Я нежно называю его сухариком и говорю, что у меня в пупке есть маленький сухарик. Алина иногда включает фонарик на телефоне и проверяет, не делся ли он куда-нибудь. Она трогала его несколько раз, чтобы убедиться, не придумала ли я, что его нельзя из меня достать. Поняв, что он часть моего тела, она нюхала мой пупок и понимала, что он не пахнет так, как обычно пахнут пупки других людей.
Что-то не так с моим телом, оно хранит в себе инородную ткань. Она – осколок старой телесной связи и символ нашего неразделения с матерью. Невозможности этого разделения. Как если бы я, приехав из дальней страны, в которую никогда не вернусь, привезла с собой веточку тамошнего дерева или маленький камушек. Мое тело забрало эту реликвию в память о том, что когда-то я была частью этого большого холодного тела, которое сначала исторгло меня, а потом отторгло. И при этом никогда не отпустило, вернее, я не смогла от него отделиться.
Сегодня она говорила со мной из-под земли. Это звучит как балладный сюжет: мертвая мать говорит живой дочери из-под земли. Я слышала ее голос. Я знала, что она там, под землей, говорит со мной из маленькой серой урны. Это устойчивый сюжет моих снов: я еду мимо усть-илимского кладбища и не могу остановить машину, чтобы навестить могилу матери. Я все еду и еду мимо кладбища по Братскому шоссе и вижу черные могилы, заваленные белым снегом, вижу розовые, салатовые, оранжевые пластмассовые венки и черный, бежевый, белый мрамор памятников. Я не могу остановить машину, и тоска забирает меня в этих снах.
Сегодня я вырвалась и с дороги свернула направо. Я шла мимо зимы, мимо летних холмов, изрытых ямами, мимо серых коробок учреждений и оказалась у ограды с тремя могилами. Я узнала это место по одинаковым шероховатым бетонным памятникам с цветными металлическими плашками, на которых изображены лица Светы, бабушки Валентины и мамы. Это самые дешевые памятники в агентстве, самые простые и самые неприметные. Но я узнала три бетонные косые доски и прислонилась щекой к сухой беловатой земле под маминой плитой. И она заговорила со мной. Ее голос звучал так отчетливо, громко, как будто мы с ней находимся в большом пустом пространстве. Она все говорила, говорила, говорила. Ее голос был будничный и холодный. Я остановила ее и сказала, что пишу книгу о ней. Она замолчала, и я почувствовала, как она медленно стала отдаляться и болтать с кем-то другим. Я услышала гул голосов под землей. Я кричала в пустую землю о том, зачем я пишу свою книгу. Я пыталась докричаться до нее. Я ела эту землю, трогала ее руками так, как если бы она была непроницаемой стеной, а мама беспечно болтала в подземном мире с какими-то чужими людьми. Ее голос был теплый и приветливый.

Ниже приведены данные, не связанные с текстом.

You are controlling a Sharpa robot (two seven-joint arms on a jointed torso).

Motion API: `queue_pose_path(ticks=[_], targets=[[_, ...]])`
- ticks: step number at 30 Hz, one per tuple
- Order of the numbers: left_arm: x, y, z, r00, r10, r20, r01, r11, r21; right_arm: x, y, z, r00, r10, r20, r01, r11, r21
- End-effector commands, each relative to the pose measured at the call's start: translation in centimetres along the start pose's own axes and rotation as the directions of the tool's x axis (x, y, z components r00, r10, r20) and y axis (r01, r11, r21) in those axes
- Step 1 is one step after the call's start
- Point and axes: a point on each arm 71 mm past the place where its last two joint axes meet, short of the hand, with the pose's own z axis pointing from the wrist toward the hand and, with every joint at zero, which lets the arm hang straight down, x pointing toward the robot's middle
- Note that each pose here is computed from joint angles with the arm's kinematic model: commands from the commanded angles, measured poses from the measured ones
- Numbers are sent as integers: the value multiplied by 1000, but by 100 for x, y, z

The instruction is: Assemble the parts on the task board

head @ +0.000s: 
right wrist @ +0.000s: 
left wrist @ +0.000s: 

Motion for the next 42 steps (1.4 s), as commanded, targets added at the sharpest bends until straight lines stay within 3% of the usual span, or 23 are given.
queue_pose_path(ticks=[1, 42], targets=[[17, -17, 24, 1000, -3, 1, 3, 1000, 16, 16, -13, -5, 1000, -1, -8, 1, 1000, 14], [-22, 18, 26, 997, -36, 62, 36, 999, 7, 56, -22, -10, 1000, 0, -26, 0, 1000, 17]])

Я кричала ей, просила ответа, и она ответила, что это мой метод. Эта реплика звучала как обвинение. И весь звук исчез. Я оказалась на незнакомом кладбище, а потом долго искала дорогу, чтобы выйти оттуда. Но, как и в любом другом сне, дорога запутывала и обманывала меня. Я была разочарована встречей и шла вдоль голубых и фиолетовых сопок, вырастающих одна за другой. Я нашла выход, и по пути ко мне присоединилась Алина. Вместе с ней мы вышли на улицу Наймушина и пошли к блеклому водохранилищу. Там тучи были синие и черные.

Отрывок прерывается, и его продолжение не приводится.